How to deal with emotional blackmail?

Sometimes, the blackmail we are subjected to can be very obvious and not very elaborate , which will allow us to react more easily.

However, this is not always the case, and in certain circumstances it will be much more difficult to detect and avoid, especially if it lasts over time. Therefore, it is important that we keep the following aspects in mind:

  • Acknowledge blackmail. As in any situation, being aware of what is happening is the first step to begin to solve it.
  • Accept the part of responsibility in the lived situation.
  • Set limits. With this we will avoid having a worn and dysfunctional relationship.
  • Stop handing over power to the other person.
  • Improve assertiveness and learn to say no.
  • Reinforce our self-esteem, diminished by the situation.
  • Learn conflict resolution strategies to reach healthy agreements with others.
  • Recover our own needs that we may have neglected to do things the way the other person wanted.

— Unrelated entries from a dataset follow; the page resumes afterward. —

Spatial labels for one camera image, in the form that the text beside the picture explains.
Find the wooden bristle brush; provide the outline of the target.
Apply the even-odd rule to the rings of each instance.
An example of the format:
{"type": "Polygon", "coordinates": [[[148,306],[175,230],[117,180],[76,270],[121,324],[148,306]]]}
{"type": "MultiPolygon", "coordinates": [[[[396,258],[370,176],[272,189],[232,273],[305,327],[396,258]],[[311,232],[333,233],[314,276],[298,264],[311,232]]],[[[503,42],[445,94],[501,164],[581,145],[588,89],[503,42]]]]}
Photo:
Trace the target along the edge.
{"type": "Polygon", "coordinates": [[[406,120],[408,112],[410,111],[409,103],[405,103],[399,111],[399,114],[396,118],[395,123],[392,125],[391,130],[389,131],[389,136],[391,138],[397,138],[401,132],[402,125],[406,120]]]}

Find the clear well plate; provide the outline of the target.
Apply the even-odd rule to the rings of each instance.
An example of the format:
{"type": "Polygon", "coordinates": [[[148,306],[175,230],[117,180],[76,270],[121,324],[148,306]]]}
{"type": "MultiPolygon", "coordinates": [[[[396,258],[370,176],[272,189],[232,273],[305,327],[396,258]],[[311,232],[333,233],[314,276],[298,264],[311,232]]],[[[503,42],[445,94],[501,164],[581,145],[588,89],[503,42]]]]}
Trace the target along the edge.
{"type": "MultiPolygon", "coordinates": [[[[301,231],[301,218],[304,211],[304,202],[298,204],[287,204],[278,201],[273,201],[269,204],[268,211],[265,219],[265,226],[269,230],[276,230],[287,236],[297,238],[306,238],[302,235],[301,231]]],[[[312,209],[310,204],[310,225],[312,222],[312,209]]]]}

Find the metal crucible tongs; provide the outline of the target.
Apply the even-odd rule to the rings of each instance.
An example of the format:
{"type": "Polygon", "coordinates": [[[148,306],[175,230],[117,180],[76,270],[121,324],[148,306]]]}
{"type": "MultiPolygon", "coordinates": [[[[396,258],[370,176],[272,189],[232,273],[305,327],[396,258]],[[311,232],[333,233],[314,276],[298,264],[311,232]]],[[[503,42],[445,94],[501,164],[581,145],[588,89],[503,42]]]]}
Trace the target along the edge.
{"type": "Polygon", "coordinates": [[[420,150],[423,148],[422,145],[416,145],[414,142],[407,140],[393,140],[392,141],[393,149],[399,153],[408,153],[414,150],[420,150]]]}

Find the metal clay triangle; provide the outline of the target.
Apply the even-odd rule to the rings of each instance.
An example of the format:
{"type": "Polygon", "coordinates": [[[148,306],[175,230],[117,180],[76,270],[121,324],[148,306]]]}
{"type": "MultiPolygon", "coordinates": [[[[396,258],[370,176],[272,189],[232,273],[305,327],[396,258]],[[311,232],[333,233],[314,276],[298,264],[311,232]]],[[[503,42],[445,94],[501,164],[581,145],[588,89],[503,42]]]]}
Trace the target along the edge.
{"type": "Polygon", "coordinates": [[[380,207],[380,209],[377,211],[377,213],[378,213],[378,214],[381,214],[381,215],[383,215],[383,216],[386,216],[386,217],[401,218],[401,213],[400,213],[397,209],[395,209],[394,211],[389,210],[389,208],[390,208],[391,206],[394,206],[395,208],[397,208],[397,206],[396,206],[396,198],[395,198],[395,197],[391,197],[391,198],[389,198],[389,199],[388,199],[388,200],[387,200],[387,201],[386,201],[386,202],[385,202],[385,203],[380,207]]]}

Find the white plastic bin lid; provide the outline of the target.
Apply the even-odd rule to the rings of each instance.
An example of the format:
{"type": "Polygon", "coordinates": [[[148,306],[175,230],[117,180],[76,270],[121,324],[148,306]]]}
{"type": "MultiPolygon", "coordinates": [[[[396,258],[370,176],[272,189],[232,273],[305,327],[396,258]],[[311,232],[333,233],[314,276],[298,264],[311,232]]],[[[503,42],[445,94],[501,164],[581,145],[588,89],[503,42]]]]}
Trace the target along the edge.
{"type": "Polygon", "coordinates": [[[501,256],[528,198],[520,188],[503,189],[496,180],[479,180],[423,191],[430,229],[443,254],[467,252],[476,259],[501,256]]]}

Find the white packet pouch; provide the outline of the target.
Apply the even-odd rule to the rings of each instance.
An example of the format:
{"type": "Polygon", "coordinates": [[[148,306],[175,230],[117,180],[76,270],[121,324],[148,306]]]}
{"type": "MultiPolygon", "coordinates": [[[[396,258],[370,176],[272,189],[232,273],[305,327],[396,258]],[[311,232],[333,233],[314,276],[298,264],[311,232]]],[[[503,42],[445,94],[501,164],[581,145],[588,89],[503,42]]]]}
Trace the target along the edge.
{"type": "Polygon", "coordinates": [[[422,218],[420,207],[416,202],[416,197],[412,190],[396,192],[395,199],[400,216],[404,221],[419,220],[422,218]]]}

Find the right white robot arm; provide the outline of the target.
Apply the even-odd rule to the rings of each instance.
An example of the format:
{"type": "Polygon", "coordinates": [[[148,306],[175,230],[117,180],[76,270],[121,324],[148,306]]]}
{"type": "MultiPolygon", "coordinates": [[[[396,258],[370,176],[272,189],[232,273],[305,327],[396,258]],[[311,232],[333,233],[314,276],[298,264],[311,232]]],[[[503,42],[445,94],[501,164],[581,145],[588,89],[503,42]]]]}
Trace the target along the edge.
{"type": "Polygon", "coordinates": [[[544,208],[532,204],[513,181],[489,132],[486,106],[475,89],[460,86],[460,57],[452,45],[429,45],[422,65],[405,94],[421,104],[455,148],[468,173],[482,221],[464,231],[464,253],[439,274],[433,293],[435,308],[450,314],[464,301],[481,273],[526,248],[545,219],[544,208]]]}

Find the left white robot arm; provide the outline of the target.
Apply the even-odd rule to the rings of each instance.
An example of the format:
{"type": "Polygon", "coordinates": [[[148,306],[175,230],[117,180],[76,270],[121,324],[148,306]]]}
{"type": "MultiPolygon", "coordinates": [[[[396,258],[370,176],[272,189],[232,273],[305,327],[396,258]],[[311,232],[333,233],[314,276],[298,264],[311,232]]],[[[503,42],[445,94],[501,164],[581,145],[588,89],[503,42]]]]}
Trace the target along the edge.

Read also: Attachment in couple relationships

Reflections on emotional blackmail

Emotional blackmail can be present in our daily lives in many ways; how our children relate to us to get their way, a co-worker who tries to manipulate us for his own benefit or how our partner manages to make us give in.

For this reason, it is important to learn to detect whether our relationships with others are healthy and balanced enough. Otherwise, we must analyze what our greatest weaknesses are, since these can make us vulnerable to manipulation.

If the situation is hurting us too much and we cannot control it, it is best to seek professional help. The psychologist can provide guidance on various strategies to ward off people who try to manipulate us.